Article courtesy of Loveland Magazine.
When Neal Tew of Loveland opened a 12, 000 square foot squash facility, in Fairfax in January 2013, he had a vision. He wanted to create a viable model to introduce this new sport to youth throughout Cincinnati and to build a regional center of excellence for junior squash.
Fast-forward to 2015, and this Cincinnati native, a lifelong squash enthusiast, entrepreneur and former captain of the Harvard Squash Team, has done exactly what he set out to do.
Says Tew, “We recently entered into a long-term partnership with The Cincinnati Sports Club (CSC). As our new operating partner, the CSC brings industry experience and expertise that will free our coaching staff to focus on what they do best: teaching the game of squash and the life lessons that go with it. The T is an Academy focused on impacting young lives through engagement with a great life sport. We’re thrilled to have the Sports Club’s strength and expertise behind us.”
He adds, “The relationship also expands our squash facilities. The T has five squash courts, and the CSC has three. Combined, our eight courts make us the largest squash facility in the Midwest, with space to add four more. The arrangement positions us to be a leader as squash grows in the Cincinnati area. In fact, The T has been selected to host the 2016 Midwest Junior Squash Championships, a further testament to our excellent reputation on both a regional and national level.”
In another milestone, The T recently received their 501(c)(3) status, which enables them to receive grants from local partners and reach a greater number of children and schools in their community.

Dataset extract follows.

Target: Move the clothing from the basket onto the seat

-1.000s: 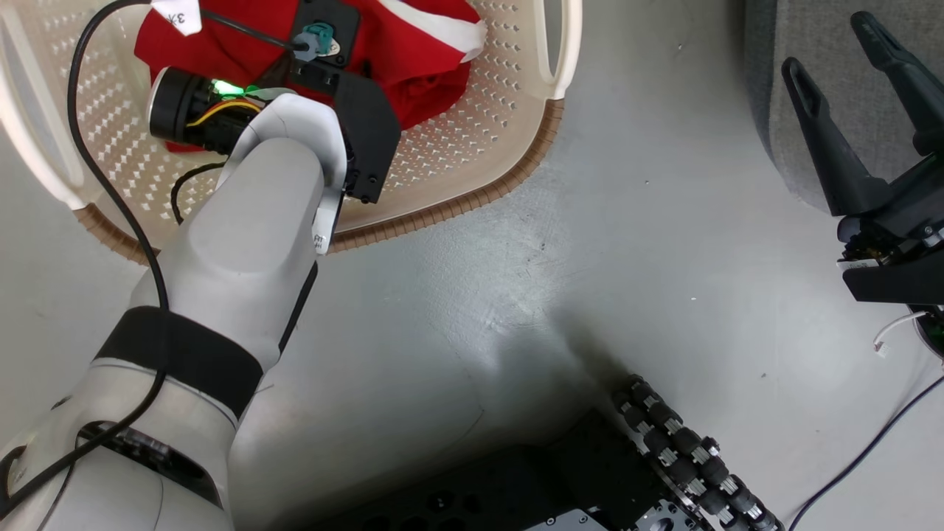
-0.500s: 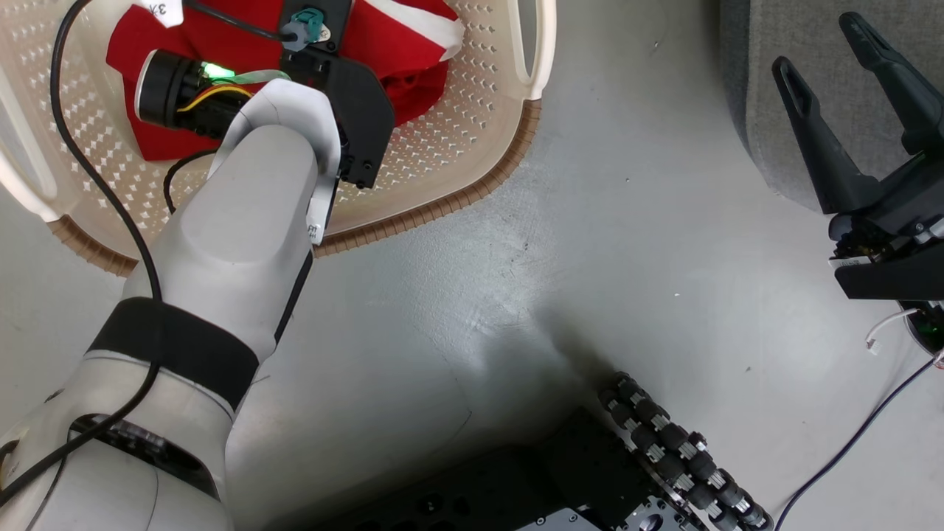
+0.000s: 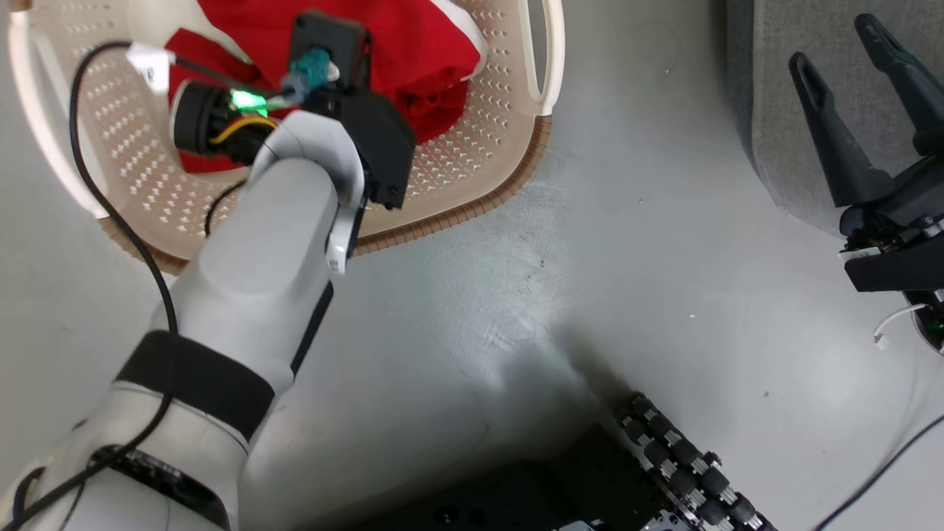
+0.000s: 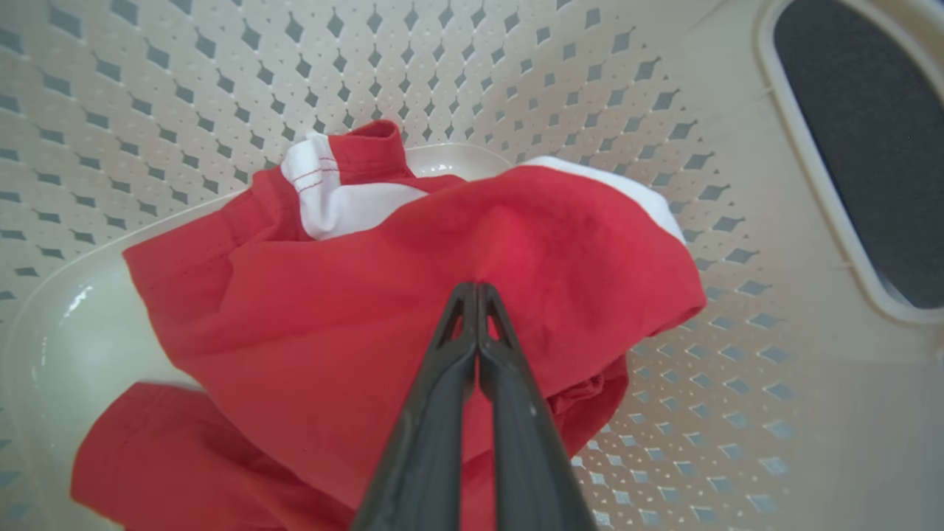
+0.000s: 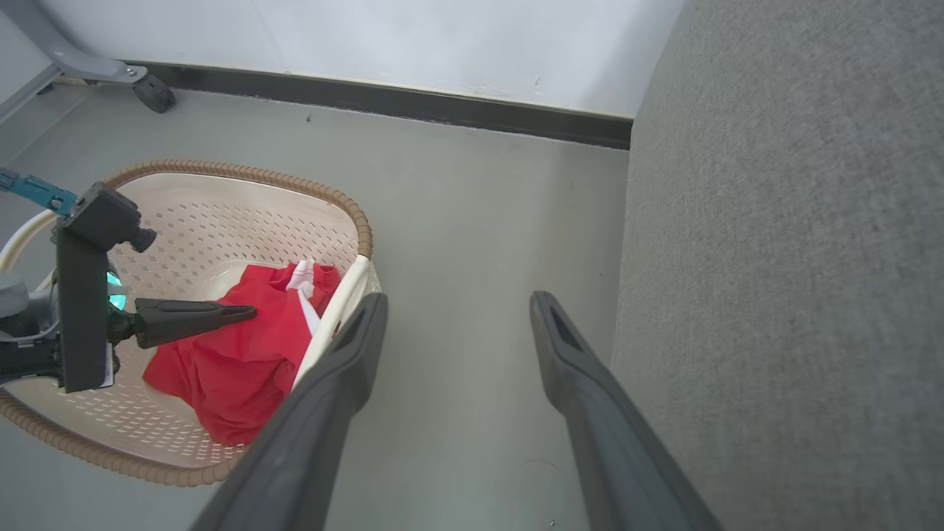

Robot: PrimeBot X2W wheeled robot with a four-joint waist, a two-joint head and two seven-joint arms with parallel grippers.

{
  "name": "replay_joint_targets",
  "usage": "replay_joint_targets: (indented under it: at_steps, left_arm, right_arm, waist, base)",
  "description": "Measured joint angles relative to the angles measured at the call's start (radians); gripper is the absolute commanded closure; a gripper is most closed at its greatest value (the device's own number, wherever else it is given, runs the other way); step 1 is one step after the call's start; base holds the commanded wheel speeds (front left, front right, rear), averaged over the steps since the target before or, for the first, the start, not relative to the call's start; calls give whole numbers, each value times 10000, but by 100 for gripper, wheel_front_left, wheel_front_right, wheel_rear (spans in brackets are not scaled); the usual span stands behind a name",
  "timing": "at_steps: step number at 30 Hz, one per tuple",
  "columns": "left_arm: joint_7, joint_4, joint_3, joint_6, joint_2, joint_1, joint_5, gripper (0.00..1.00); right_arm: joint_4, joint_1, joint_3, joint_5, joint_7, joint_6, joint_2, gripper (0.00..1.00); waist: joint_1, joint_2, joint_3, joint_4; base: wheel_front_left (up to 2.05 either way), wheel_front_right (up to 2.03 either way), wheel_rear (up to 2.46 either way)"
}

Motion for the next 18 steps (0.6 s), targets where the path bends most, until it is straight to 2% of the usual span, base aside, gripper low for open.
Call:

“This will fuel the good growth that is already happening at The T. In 2014, for example, our programming reached more than 130 boys and girls, from ages 5-16 from fifteen area public and private schools, (including St. Margaret of York, St. Columban, Loveland Early Childhood Center, Walnut Hills, Sycamore and Indian Hill), as well as children from across the Midwest. Most children participate in weekly instructional clinics and league play, while others travel from outside of Cincinnati to compete in our regional tournaments.
Local children love the idea of spearheading a club squash team at their school. Walnut Hills and Indian Hill schools are good recent examples of the process: parent and child bring the idea to administrators, Tew and his team make a presentation, the school backs the idea of a parent-led club team, kids enroll in The T and they are off to the races. “The only way to make a club squash team happen is to ask!” Tew notes. “Lacrosse got its start in Cincinnati with small club teams. With a facility like The T ready to welcome squash teams, we can follow the same pattern.”
Tew adds, “Regional tournaments are a different approach. We want our children to know what squash at a higher level looks like. We host regional tournaments on a quarterly basis so our more experienced players can observe and compete against the best players in the region. This sparks their competitive spirit and fuels their drive to improve.” Those who really catch the squash bug may join The T Spartans, a group of fifteen students who compete in tournaments throughout the Midwest. One of these students, Tew’s son John Paul (a rising 6th grader at St. Margaret’s), won the 2014 Boys U11 National Championship, a major milestone for Cincinnati squash.
One of the things Tew loves most about squash is the relational dimension of the game. “Squash is a life sport and a family sport, ” he says, “something parents and kids can enjoy playing together for many years. At a program like ours, it’s never too late to learn squash. We have something for just about every level.”